On Sun, 19 Feb 2006, Sasha Khapyorsky wrote:

> On 15:24 Thu 16 Feb , [email protected] wrote:
> > We are pleased to note that the GPL_EXPORT_SYMBOL fix has been withdrawn.
> > This is particularly important for customers who have been relying on good
> > driver coverage for ISDN/DSL devices with SUSE distributions over the past
> > few years. However, as we understand the ongoing discussion, a number of
> > people are tending towards a position of enforcement of USB GPL drivers
> > only. We would like to take this opportunity to clarify where we see the
> > differences between AVM and other devices and the difficulties regarding a
> > possible move towards user mode.
> >
> > The user space does not ensure the reliability of time critical analog
> > services like Fax G3 or analog modem emulations. This quality of service
> > can only be guaranteed within the kernel space.
>
> Soft modems may work pretty well in userspace - slmodem is example.
>
> Real-time requirement for V.34 is 40ms response time and only once during
> the session when echo canceller parameters are negotiatiated (so you may
> decrease "buffer size" before and increase after - there are enouph
> silence places for such manipulations). Fax itself does not require any
> "realtime" AFAIK, other place is almost unused today V.32 - 26ms, also
> for echo canceller setup.
>

Disclaimer: This is in no way a push to get the -rt patch into mainline
at the moment. The patch is still young and is not ready yet.

but...

I would be really interested in knowing how much better a user side driver
can work with the -rt patch implemented.
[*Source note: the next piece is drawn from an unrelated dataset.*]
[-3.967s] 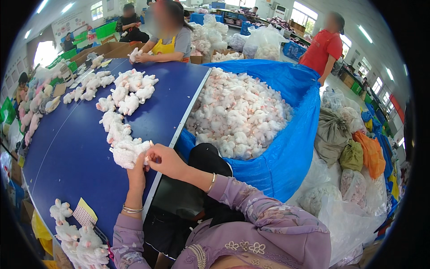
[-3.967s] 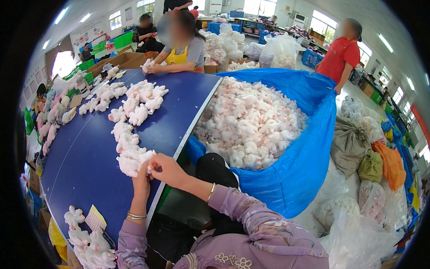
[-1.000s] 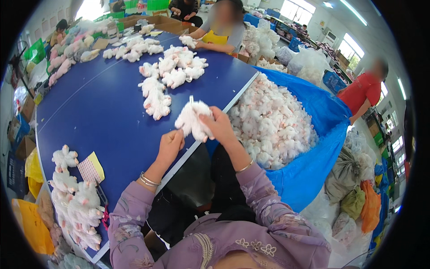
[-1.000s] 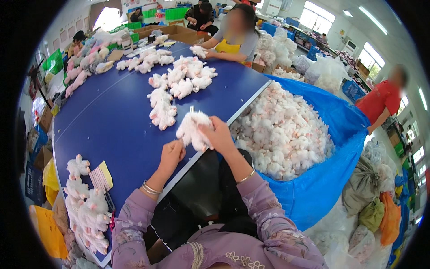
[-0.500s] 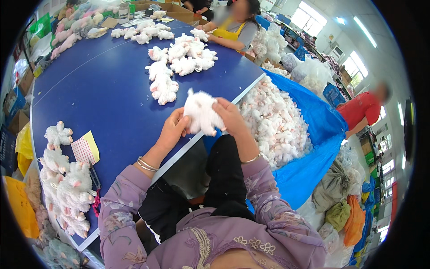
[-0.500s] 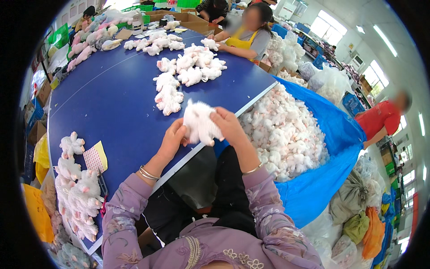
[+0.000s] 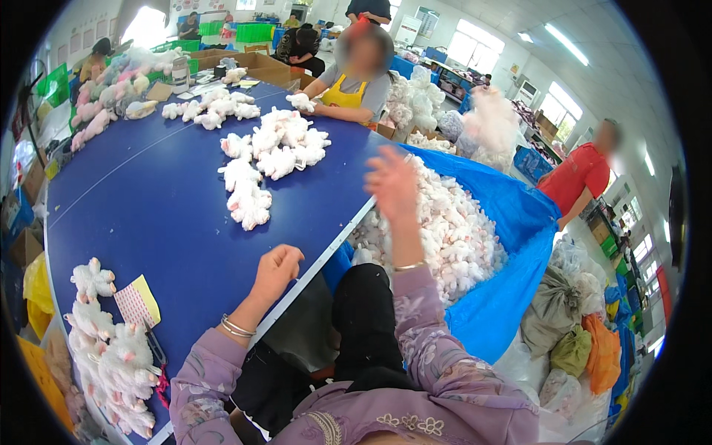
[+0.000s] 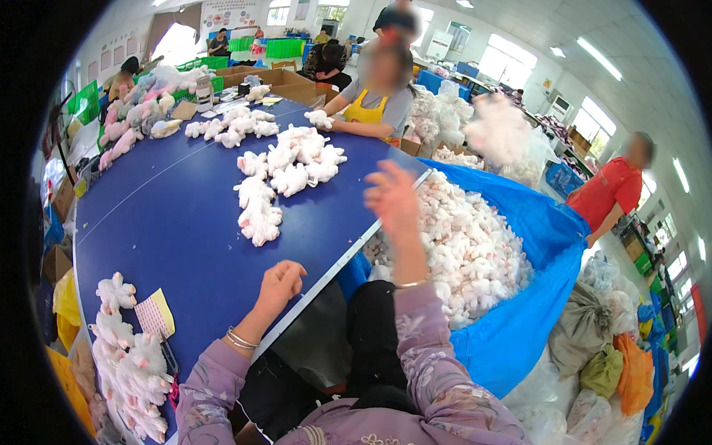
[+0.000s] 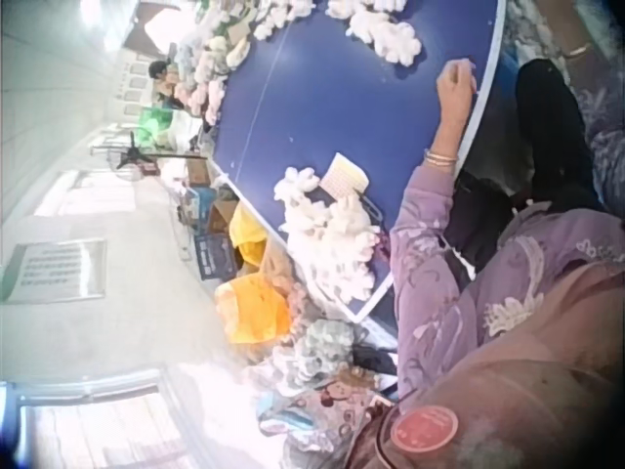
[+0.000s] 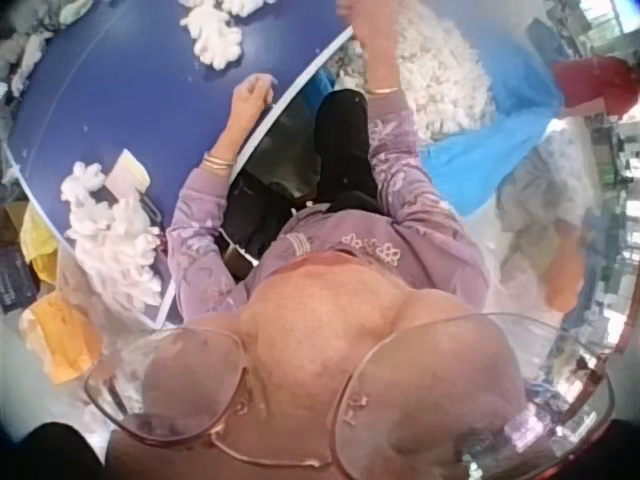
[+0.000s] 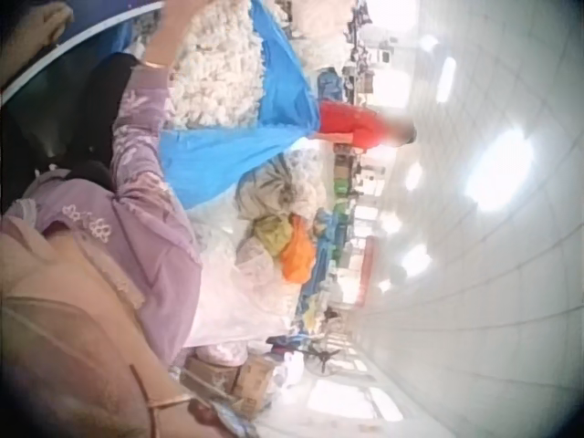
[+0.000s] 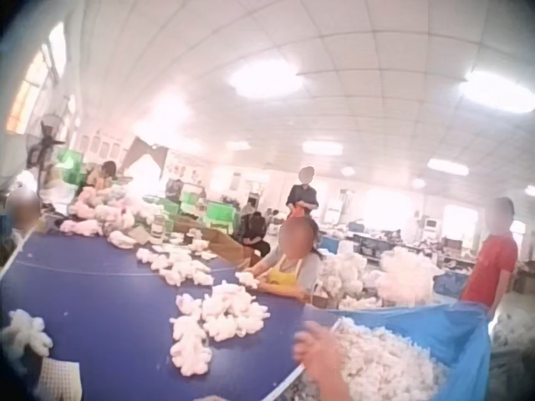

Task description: The person repeatedly stuffs small white plush toys with cotton-like filling by hand, then places the finished items on a blue table. The person works at a workstation in a busy factory setting with other workers visible in the background.

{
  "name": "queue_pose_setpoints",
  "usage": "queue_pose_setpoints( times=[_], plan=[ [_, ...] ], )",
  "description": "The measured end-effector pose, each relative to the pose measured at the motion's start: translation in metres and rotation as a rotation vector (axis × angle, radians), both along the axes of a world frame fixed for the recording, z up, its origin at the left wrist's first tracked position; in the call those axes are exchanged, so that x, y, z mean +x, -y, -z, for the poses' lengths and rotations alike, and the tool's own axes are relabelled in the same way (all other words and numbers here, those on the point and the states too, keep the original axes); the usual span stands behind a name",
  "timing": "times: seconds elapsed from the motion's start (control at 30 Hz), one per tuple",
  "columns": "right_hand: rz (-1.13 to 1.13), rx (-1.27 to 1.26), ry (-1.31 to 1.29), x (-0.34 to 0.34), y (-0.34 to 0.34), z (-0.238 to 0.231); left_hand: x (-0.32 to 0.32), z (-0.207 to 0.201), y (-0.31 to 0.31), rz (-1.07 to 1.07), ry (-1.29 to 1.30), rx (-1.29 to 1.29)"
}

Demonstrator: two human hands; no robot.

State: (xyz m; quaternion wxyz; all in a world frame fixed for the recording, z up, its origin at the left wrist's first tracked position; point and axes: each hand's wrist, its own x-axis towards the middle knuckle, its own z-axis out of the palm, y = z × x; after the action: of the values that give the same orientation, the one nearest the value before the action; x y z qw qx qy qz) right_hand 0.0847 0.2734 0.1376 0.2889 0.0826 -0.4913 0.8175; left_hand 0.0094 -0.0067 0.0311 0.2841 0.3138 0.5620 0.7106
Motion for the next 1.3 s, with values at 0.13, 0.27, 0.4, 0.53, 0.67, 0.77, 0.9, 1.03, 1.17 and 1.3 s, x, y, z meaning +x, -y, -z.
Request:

I bet it can do rather well.

-- Steve

2006-02-20 01:11:38

by Sasha Khapyorsky

[permalink] [raw]
Subject: Re: 2.6.16 serious consequences / GPL_EXPORT_SYMBOL / USB drivers of major vendor excluded

On 12:02 Sun 19 Feb , Steven Rostedt wrote:
>
> > > differences between AVM and other devices and the difficulties regarding a
> > > possible move towards user mode.
> > >
> > > The user space does not ensure the reliability of time critical analog
> > > services like Fax G3 or analog modem emulations. This quality of service
> > > can only be guaranteed within the kernel space.
> >
> > Soft modems may work pretty well in userspace - slmodem is example.
> >
> > Real-time requirement for V.34 is 40ms response time and only once during
> > the session when echo canceller parameters are negotiatiated (so you may
> > decrease "buffer size" before and increase after - there are enouph
> > silence places for such manipulations). Fax itself does not require any
> > "realtime" AFAIK, other place is almost unused today V.32 - 26ms, also
> > for echo canceller setup.
> >
>
> Disclaimer: This is in no way a push to get the -rt patch into mainline
> at the moment. The patch is still young and is not ready yet.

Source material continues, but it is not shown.